The documentation is rather Spartan, but if you know the Win32 API side, you can map those calls to the PyWin32 modules without too much pain. The 8-line, hard-to-remember ctypes example above turns into just four lines of simpler code using PyWin32:
>>> import win32file # for CreateFile
... import win32con # for constants
... hfile = win32file.CreateFileW(r'\\.\COM17',
... win32file.ReadFile(hfile, 50, None)
0: (0, b'\r\n052100746029\r\n')
The Final Secret Weapon
My actual exploratory DreamPie session to see if Window's virtual Bluetooth serial port supported RLSD looked like this:
>>> import win32api, win32file, win32con
>>> hfile = win32file.CreateFileW(r'\\.\COM17', win32con.GENERIC_READ | win32con.GENERIC_WRITE, 0, None, win32con.OPEN_EXISTING, 0, None)
>>> win32file.SetCommMask(hfile, win32con.EV_RLSD)
Traceback (most recent call last):
", line 1, in
AttributeError: 'module' object has no attribute 'EV_RLSD'
>>> win32file.SetCommMask(hfile, win32file.EV_RLSD)
3: (0, 32)
This is an actual copy of the DreamPie buffer from my test session, mistakes and all. This is what really happened when I tried to figure out if RLSD would work:
- I typed up the code to open the serial port, which I knew should succeed, and it did.
- I looked up the Win32 API call to get the "event mask", or the set of events that were being watched on the serial port handle, and saw that it was "GetCommMask". I blindly typed "win32file.GetCo", and lo and behold, DreamPie brought up a list of completions, which assured me that GetCommMask was there.
- The Win32 API said that GetCommMask returned its result in a buffer passed into the call. Knowing that PyWin32 usually does a pretty good job of hiding return buffers, I decided to just try calling it with the input parameter, and got back zero.
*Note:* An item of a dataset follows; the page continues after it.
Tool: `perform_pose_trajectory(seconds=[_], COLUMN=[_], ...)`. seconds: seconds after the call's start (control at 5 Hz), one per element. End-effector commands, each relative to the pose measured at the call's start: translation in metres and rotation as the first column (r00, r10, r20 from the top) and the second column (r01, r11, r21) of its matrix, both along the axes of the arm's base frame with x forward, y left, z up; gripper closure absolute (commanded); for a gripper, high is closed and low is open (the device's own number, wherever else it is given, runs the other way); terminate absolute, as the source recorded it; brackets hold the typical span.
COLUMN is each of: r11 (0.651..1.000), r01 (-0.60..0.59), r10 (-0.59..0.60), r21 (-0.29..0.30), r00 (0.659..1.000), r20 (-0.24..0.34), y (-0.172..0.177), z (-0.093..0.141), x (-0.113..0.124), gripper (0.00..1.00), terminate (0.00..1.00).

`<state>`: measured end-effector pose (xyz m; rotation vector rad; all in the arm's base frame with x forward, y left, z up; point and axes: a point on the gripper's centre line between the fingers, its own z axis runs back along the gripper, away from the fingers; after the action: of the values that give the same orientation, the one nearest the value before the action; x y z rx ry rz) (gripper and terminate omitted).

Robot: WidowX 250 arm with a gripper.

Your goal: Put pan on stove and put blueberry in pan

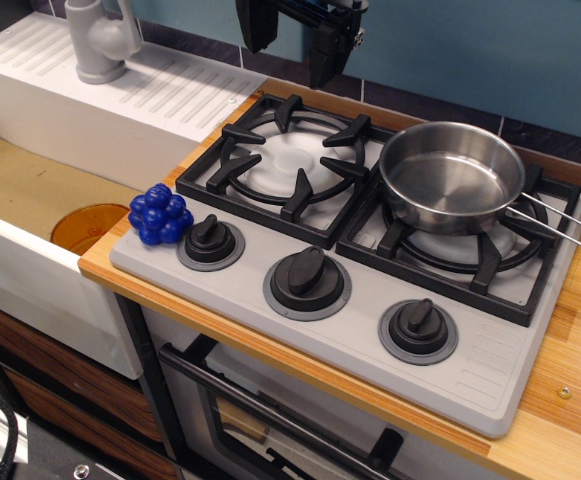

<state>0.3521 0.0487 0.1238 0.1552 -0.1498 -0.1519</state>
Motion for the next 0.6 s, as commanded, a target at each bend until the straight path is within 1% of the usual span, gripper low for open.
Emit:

That made sense, if the serial port wasn't being monitored for events.
- So I decided to push my luck: if GetCommMask worked, SetCommMask should work, too. A quick peek at the documentation, and... hrm. win32con didn't contain the "EV_RLSD" constant I was looking for to monitor the RLSD signal.
- Well, I could have just typed the exact value (0x020) from the Windows docs... or I could just retype the line and use PyWin's autocompletion to see if win32file has the constant. I typed "win32file.EV_
", and I had my answer. Then a quick re-test of GetCommMask() showed that the value was set.
- The API docs claimed that WaitCommEvent should wait for one of the masked events to occur, and then return which one occurred. But the documentation showed that it took another of those return buffers. Thinking that PyWin32 might help me here, too: I typed "win32file.WaitCommEvent(hfile)", and the call appeared to block.
- So I powered down the device, and within a few seconds, I was rewarded with the return value from WaitCommEvent: (0, 32). Aha. This meant that the Windows API version of WaitCommEvent returned 0 (for success), and that the return buffer contained 32, or EV_RLSD.
I included all the steps, including the mistakes, to show the last secret weapon: flexibility. Be willing to bounce back and forth between the documentation, the code you think should work, and the feedback you get both from the code under test and the tools you're using--and be willing to change your mental model based on that feedback.
In reality, this whole test took under five minutes from "Hmm... I wonder if I can use the DCD signal" to "Aha, looks like it works! Time to test it in C++." To be honest, I didn't even type out the whole ctypes version while testing--I started on it, realized that I'd have to look up and type all the constants by hand, then restarted DreamPie to jump over to PyWin32. Remembering that you can switch tools on the fly keeps you from getting stuck in ratholes that aren't directly related to the task at hand.
Flexibility is the key to fast and efficient exploratory coding. Using an interactive language like Python with a good set of support tools and libraries can be a secret weapon for speeding up exploratory coding--even when your target language is C++.